The instant you commit to using self-adjoint operators to model observables, you are committing to coordinates, for the following reason. A self-adjoint operator is, at its base, a special kind of mapping called a Projection Valued Measure (PVM) $$P^A:\mathcal B(\mathbb R) \ni \Delta \mapsto P^A(\Delta) \in \mathcal P (\mathcal H)$$It is the projection operators on the right which represent the coordinate-free objects, while the mapping calibrates these questions against a copy of the real number line, based on your choice of coordinate system. The secret to a coordinate-free representation is to strip this arbitrary calibration away, and work purely within the image space, which is a structured set of projection operators.

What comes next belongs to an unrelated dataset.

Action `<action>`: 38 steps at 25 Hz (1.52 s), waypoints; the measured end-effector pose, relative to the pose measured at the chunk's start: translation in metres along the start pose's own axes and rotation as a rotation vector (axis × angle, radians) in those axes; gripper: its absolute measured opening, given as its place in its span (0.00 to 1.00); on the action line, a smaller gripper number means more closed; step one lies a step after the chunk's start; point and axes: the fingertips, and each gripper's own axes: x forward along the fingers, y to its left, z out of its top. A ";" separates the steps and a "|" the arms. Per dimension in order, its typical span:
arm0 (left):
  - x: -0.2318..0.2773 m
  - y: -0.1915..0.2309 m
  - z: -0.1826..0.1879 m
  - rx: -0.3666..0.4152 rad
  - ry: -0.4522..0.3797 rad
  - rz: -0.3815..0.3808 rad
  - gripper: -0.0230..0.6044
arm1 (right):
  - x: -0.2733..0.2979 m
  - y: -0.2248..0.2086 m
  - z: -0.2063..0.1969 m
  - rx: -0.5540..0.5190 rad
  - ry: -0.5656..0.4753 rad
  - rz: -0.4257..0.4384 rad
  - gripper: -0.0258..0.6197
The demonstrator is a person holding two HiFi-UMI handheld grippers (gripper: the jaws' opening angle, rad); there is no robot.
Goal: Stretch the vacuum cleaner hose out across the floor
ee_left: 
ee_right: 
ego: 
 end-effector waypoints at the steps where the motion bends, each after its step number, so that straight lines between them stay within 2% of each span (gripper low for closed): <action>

Specifically, a real observable in QM is a calibration of a coordinate-free Boolean Algebra of projection operators. All the Boolean Algebras of all possible experimental arrangements mesh together in a non-commutative way to form a special type of structure I'll call a Hilbert Lattice, which is more often described as Quantum Logic (although you should not think of the word 'Logic' here as anything more profound that labeling a particular type of algebraic structure.)
Where Does The Euclidean Structure Fit In?

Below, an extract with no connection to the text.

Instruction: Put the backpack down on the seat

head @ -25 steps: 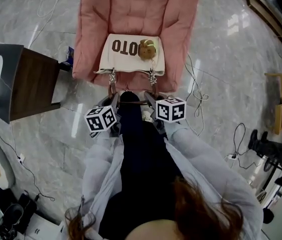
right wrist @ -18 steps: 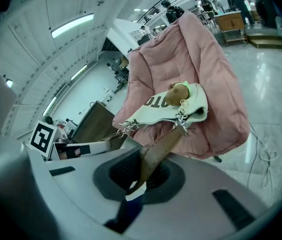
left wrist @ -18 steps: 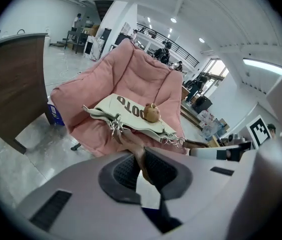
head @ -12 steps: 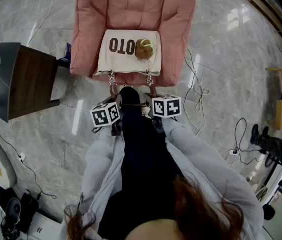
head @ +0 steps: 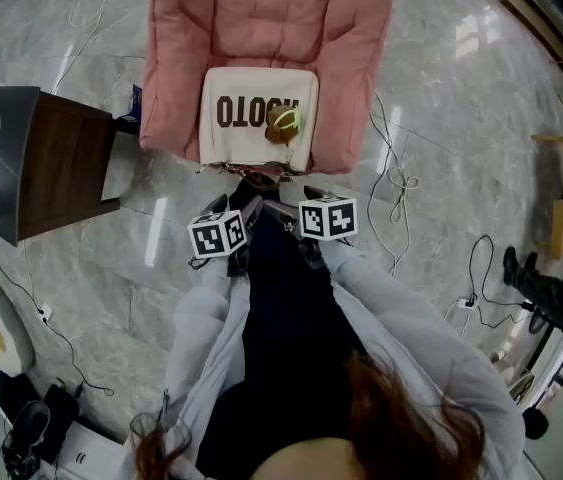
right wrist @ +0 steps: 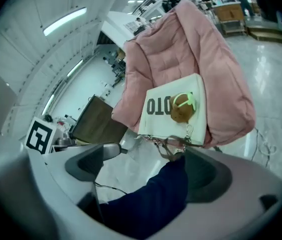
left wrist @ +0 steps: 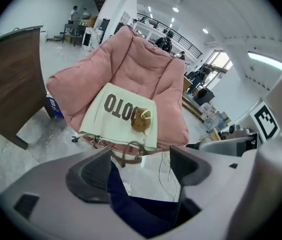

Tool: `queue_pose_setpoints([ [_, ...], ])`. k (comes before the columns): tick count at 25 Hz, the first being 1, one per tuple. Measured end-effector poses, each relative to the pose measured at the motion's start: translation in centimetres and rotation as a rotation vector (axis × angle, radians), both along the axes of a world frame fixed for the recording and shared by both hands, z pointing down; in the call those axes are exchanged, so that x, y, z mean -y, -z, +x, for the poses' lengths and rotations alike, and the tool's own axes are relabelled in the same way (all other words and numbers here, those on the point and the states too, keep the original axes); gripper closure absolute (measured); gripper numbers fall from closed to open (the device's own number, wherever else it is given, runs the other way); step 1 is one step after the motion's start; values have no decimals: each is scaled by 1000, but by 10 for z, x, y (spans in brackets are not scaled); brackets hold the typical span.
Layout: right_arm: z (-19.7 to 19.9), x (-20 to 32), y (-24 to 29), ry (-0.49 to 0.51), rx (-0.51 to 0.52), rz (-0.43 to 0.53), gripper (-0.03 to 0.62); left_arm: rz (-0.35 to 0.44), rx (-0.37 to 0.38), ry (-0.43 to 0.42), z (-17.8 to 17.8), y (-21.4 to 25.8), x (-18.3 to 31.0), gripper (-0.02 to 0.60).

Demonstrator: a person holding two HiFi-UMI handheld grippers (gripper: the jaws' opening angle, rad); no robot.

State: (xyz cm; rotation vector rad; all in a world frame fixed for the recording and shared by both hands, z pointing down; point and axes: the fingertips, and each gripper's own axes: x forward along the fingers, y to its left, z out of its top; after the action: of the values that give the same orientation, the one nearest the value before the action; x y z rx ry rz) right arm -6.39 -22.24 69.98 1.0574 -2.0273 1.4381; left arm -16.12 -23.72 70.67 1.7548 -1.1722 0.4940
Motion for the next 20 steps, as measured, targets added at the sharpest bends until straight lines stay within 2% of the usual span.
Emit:
queue_pose_setpoints([
  [1,-2,-4,-1,39,-14,18,75,4,1,-1,1,1,-1,209],
  [4,-1,-12,1,117,-44,39,48,8,-1,-11,5,3,-3,204],
  [10,13,-8,18,66,-35,78,49,33,-6,-16,4,19,-2,204],
  [15,25,2,47,47,-49,185,52,86,-25,-6,7,50,3,204],
  [20,29,15,87,15,-20,294,83,169,-29,-30,15,85,10,206],
])
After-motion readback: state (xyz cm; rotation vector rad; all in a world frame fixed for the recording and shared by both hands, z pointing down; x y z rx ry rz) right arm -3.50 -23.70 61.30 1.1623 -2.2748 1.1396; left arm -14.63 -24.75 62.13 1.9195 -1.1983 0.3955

As I mentioned earlier, all experiments live in Euclidean Space (ignoring relativity for now!) and so its structure has to enter the picture somehow. But this is not done directly, by trying to glue quantum objects together to form vectors, but rather by representation theory. That is, the structure of ##\mathcal E## is imposed on the Hilbert Lattice by a representation of its automorphisms (which happen to manifest as unitary operators).
That is why
@vanhees71 comment, below, is important (even though it doesn't do what you were trying to do):
vanhees71 said:
As any vector operator the three operators representing the Cartesian components of the position operator transform as a vector (that's why it's called a vector operator in the first place), i.e., for ##R \in \mathrm{SO}(3)## you have a unitary representation ##\hat{U}(R):\mathcal{H} \rightarrow \mathcal{H}## (such a unitary representation must exist since a Galileian invariant QT must admit rotations as symmetry operators). The operators for the Carstesian components of the position operator thus transform under rotations as
$$\hat{U}(R) \hat{\vec{x}} \hat{U}^{\dagger}(R)=R \hat{\vec{x}}.$$
(Although I would have phrased it in terms of coordinate-free projection operators rather than coordinatized self-adjoint operators.)

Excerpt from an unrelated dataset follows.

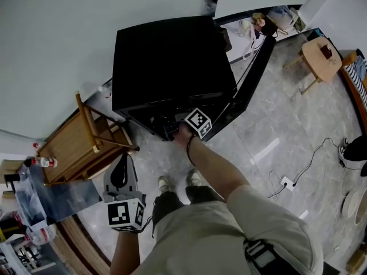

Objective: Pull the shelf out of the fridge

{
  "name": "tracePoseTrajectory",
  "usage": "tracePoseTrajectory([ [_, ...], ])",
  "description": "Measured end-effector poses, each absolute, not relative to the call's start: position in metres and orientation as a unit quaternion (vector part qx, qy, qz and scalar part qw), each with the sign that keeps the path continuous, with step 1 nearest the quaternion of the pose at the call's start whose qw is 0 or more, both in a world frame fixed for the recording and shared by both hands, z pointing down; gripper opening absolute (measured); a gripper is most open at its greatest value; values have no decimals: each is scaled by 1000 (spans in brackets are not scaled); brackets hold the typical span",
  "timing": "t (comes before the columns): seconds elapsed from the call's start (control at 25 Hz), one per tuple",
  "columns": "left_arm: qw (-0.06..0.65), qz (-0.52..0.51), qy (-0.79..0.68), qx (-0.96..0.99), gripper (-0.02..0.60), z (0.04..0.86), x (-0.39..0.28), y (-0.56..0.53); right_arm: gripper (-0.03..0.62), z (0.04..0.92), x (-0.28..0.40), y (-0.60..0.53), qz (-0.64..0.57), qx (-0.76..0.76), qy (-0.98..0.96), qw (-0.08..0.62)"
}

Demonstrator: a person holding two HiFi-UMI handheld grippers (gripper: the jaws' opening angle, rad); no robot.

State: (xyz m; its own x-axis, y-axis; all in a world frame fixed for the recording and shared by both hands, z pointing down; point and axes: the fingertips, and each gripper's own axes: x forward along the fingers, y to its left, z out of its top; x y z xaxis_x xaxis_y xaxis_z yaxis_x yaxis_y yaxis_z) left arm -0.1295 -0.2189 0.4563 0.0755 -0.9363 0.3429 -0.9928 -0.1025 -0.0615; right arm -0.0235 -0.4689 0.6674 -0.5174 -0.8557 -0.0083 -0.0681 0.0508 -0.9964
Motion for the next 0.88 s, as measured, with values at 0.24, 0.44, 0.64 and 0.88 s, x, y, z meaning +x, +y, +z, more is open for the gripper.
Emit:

So if 'coordinate-free' is your real ambition, I would forget about vector operators (except as an interesting mathematical puzzle) and focus on Boolean Algrebras, Lattices, and their Automorphisms (which happen to be induced by unitary operators).
If, on the other hand, you really want to know how to represent operator vectors abstractly, I'm afraid I may have wasted your time with all this.;-)